A view from above of two trees in the woods.
Image credit: Alex Turcu on Unsplash

Every Earth Day, we are urged to care more deeply about the planet. We are told to pay attention, to look harder, to face what is happening and refuse indifference.

For many people, that is a one-day appeal. For conservationists, rangers, field scientists and frontline practitioners, it is the job.

Last year, Rachel Graham, a marine conservation scientist and the executive director of MarAlliance in Belize, wrote on LinkedIn that she knew five wildlife and conservation scientists who had died by suicide in that year alone. The post traveled widely because it publicly called out something many people in the field had felt in private: that the work of protecting the natural world can exact a psychological toll that few institutions are willing to name.

This should trouble anyone who marks Earth Day with earnest words about stewardship. A movement built around protecting life has grown too comfortable asking its own people to absorb loss without enough support, stability or care.

Conservationists are trained to notice what most people miss. They see a reef after the color has drained from bleaching or how a forest has gone quiet from the disappearance of birds. They count animals, patrol protected areas, document fading cultures, and watch places they love change in ways that are measurable and often irreversible.

This is often described as burnout. Sometimes it is that. But the term doesn’t fully capture what many people are carrying.

A movement built around protecting life has grown too comfortable asking its own people to absorb loss without enough support, stability or care.A better term may be moral injury: the distress that comes from witnessing harm, caring deeply, and still being unable to stop much of it. In conservation, that can mean watching ecosystems decline faster than protection efforts can keep pace. The injury does not come from apathy. It comes from commitment.

Then there is the structure of the work itself.

Conservation has long been treated as a calling. That language can inspire. It can also license abuse. Once a profession is cast as a vocation, low pay starts to look noble, exhaustion starts to look normal, and any attempt to set limits can be read as a failure of dedication.

That isn’t a personal failing. It reflects the way the work is structured and managed.

In much of conservation, short-term grants and restricted budgets leave organizations in a cycle of uncertainty. Teams are expected to deliver ambitious results while worrying about whether salaries can be paid a few months from now. Mental health support is rarely treated as core infrastructure. Staff retention can seem secondary to project deliverables. The message lands even when nobody says it aloud: The mission matters more than the people doing the work.

Earth Day should be a moment to admit that this model places unsustainable demands on the people we rely on most.

Funders should not continue to treat wellbeing as overhead, optional, or vaguely indulgent.
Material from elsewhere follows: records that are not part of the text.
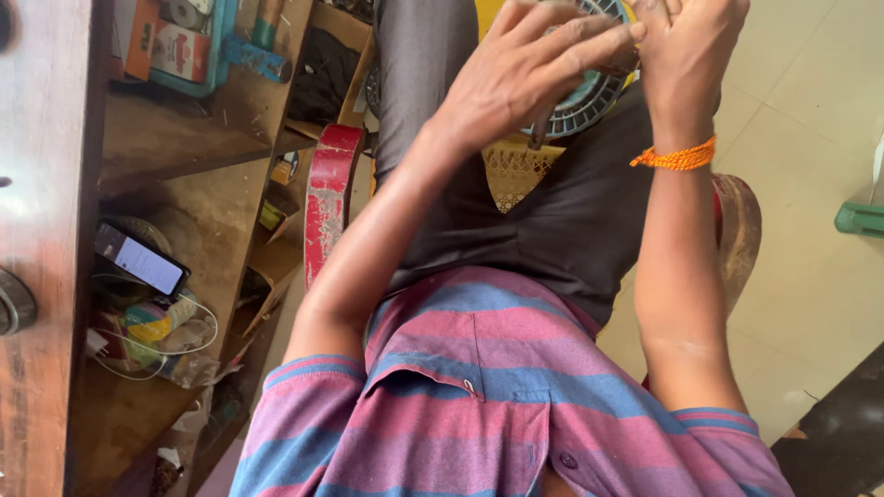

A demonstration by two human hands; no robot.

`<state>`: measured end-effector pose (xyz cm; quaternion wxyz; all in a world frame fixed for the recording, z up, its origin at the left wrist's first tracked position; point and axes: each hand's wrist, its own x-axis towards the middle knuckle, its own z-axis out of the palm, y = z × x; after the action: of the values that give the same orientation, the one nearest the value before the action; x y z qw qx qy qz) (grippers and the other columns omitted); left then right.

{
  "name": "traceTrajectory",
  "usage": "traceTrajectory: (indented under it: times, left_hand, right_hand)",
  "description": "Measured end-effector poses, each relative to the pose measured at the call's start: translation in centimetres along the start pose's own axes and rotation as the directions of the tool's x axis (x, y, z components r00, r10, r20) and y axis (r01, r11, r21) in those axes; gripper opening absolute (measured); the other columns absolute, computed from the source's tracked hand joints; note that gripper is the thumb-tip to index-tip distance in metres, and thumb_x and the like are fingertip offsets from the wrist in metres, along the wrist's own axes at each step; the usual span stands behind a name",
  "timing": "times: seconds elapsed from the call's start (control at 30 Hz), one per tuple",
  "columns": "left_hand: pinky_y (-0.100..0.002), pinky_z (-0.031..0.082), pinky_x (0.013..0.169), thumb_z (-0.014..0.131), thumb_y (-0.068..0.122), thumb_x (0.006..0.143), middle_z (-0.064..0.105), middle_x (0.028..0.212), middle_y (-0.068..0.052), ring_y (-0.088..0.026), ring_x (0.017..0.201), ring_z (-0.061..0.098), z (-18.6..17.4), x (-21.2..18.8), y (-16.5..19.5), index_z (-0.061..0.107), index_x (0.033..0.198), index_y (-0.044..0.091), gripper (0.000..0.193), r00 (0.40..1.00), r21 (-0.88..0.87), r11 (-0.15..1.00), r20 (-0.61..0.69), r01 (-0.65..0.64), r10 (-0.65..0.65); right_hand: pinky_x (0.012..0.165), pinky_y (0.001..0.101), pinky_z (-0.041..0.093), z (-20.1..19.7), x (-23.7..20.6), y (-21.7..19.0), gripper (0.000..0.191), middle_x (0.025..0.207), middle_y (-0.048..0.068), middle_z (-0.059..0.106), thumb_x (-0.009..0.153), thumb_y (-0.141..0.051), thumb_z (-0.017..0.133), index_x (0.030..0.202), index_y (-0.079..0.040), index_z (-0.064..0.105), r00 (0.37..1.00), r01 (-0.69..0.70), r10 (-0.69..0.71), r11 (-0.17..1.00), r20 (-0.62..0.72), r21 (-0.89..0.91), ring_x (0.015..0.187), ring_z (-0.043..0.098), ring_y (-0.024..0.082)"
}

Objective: The person sits in a chair with an electric motor armature on their lap and works copper wire around it by hand, pressing and tucking the wire into place while turning the armature to reach different sides.

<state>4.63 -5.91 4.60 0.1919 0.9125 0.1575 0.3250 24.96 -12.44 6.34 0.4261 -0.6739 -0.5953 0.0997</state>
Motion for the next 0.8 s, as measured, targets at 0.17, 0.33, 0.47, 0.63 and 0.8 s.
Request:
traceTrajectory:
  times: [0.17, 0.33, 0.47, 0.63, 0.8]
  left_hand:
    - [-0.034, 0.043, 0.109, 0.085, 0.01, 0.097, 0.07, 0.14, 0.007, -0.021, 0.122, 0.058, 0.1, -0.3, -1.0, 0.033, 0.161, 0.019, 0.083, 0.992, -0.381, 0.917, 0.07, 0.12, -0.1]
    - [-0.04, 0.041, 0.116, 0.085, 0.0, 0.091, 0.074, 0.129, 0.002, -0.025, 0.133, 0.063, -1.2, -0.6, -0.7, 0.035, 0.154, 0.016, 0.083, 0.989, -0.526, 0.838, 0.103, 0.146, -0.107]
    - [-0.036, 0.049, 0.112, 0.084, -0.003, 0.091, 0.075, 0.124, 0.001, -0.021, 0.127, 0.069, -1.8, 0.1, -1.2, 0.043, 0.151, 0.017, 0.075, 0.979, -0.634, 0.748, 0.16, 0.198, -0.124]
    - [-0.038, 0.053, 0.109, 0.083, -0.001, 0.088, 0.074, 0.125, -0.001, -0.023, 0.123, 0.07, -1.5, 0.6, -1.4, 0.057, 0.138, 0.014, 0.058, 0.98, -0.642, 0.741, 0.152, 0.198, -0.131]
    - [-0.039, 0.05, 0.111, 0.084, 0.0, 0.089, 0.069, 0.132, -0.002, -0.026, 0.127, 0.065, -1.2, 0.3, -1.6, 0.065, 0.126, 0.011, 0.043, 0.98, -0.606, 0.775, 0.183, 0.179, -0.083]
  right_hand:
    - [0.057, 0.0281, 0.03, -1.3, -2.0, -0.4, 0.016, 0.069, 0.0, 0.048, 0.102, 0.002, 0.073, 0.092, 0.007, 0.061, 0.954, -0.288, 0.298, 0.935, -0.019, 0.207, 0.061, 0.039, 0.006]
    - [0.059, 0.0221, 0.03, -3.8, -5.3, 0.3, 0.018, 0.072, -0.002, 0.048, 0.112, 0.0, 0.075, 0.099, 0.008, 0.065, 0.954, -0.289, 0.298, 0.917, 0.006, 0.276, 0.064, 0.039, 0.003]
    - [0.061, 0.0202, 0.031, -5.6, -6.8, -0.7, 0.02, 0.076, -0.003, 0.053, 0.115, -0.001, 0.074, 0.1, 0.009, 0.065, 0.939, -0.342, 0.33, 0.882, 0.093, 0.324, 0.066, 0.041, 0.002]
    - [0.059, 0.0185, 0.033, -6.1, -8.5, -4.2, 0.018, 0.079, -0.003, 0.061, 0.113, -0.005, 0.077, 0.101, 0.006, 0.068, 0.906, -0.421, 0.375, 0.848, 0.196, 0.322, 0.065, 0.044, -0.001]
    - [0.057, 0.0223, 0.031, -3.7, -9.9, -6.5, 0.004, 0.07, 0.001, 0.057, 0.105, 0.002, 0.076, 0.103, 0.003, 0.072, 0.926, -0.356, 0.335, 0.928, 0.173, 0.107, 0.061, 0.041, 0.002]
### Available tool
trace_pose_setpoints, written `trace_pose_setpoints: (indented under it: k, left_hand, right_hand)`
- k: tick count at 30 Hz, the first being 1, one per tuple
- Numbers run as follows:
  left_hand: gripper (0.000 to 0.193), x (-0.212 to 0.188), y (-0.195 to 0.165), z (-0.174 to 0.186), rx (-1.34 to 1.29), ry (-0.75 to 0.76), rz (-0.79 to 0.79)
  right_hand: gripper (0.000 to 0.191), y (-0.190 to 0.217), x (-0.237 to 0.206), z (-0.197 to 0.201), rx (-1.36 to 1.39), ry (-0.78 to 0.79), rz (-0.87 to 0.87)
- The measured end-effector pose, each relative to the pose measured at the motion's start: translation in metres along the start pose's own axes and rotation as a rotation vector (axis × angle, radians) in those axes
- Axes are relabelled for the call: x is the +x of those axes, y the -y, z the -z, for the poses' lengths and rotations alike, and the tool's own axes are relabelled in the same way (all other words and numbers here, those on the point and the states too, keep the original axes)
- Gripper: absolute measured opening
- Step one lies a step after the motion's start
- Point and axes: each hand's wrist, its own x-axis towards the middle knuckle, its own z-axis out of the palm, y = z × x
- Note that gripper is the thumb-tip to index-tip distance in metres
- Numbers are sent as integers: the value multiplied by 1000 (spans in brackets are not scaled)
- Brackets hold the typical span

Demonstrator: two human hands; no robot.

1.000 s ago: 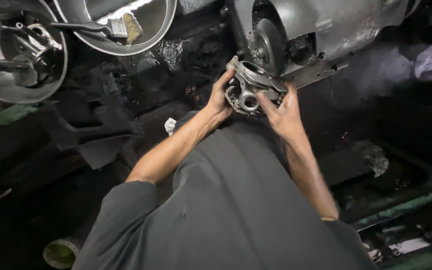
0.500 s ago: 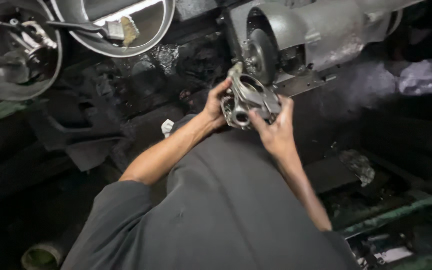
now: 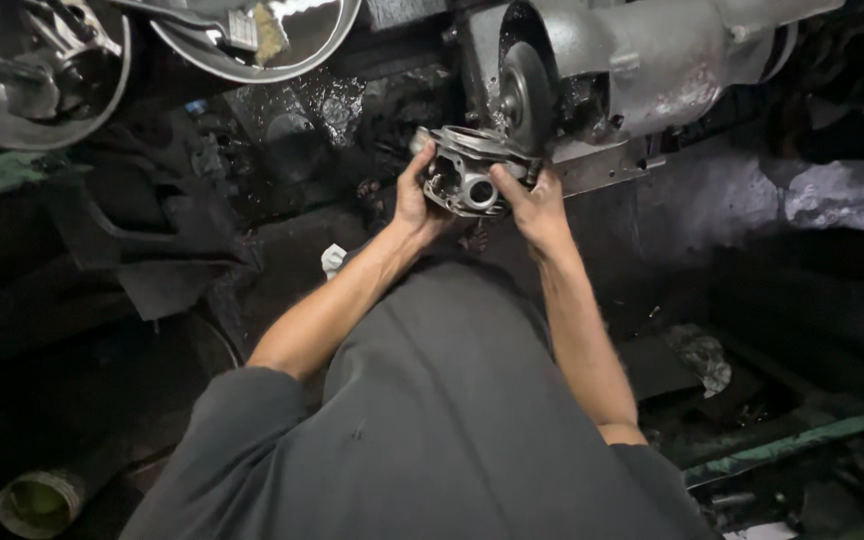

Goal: The person holds a small engine cylinder head and presses its surfaces against a spinning bench grinder, rotating and repositioning the part by hand to grind different faces and fins. At the end the person reaches to a wall switch and turns off the machine.

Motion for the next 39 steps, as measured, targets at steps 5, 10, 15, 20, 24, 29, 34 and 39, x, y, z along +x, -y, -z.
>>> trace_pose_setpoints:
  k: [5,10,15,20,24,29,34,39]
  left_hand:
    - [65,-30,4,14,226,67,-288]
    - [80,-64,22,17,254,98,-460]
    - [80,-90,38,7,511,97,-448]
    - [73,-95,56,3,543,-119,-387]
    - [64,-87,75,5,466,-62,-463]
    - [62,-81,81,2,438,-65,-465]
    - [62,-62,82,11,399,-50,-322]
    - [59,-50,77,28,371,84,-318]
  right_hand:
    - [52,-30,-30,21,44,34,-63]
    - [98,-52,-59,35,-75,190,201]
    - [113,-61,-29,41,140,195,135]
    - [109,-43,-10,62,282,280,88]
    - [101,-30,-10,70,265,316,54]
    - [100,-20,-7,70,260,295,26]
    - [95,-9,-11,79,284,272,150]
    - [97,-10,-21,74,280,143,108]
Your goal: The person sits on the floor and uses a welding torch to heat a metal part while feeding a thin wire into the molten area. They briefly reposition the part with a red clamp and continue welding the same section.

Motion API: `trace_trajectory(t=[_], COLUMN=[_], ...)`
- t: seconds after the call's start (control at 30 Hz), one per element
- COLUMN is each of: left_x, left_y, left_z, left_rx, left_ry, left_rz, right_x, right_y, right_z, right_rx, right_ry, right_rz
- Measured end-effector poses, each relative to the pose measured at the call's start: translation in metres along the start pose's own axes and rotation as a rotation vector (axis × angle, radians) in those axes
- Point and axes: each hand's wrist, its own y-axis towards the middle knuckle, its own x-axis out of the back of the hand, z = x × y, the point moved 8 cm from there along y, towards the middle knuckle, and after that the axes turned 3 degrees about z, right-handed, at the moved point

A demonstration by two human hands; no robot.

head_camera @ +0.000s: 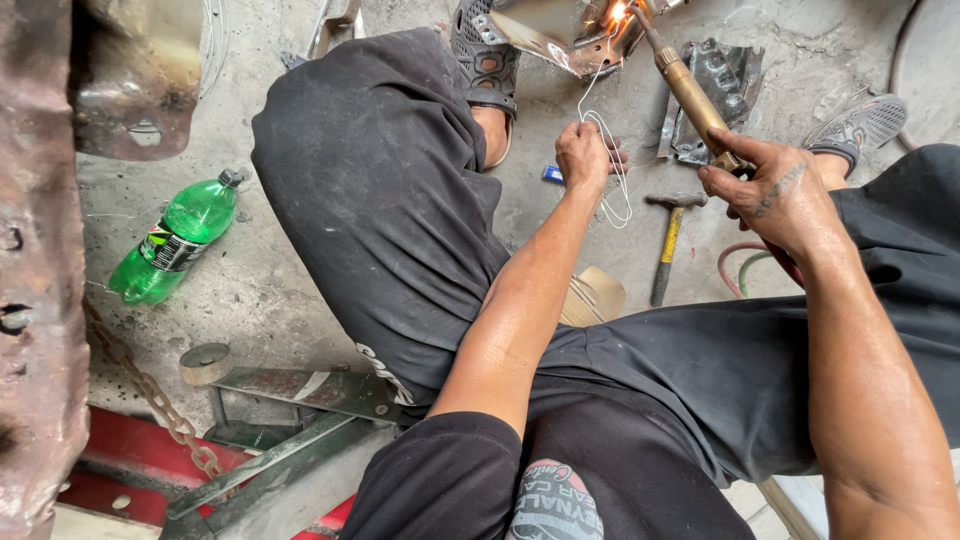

If a foundation can pay for field surveys, patrols, satellite monitoring, litigation or technology, it can pay for mental healthcare, humane workloads, paid leave and staff retention. Grants should include those costs as a matter of course. Restricted funding that leaves organizations unable to support their own staff is not discipline. It is a recipe for churn and collapse.

Funders should not continue to treat wellbeing as overhead, optional, or vaguely indulgent.

Leaders inside conservation groups should stop confusing stoicism with professionalism. A person working to capacity is not lazy. A colleague who needs time off is not weak. A field biologist who admits distress is not less committed to the work. These should be ordinary facts in any serious institution. Too often they are treated as signs of insufficient grit.

The natural world is in trouble. That much is obvious. So are many of the people on the front lines of documenting and defending it.

Earth Day asks the public to care about the living world. Fair enough. But institutions that depend on that care should ask something of themselves. They should build systems that let people stay in this work for the long term without being broken by it.

We are not going to protect the planet by burning through the people who have chosen to protect it. Protecting life has to become better at protecting its own.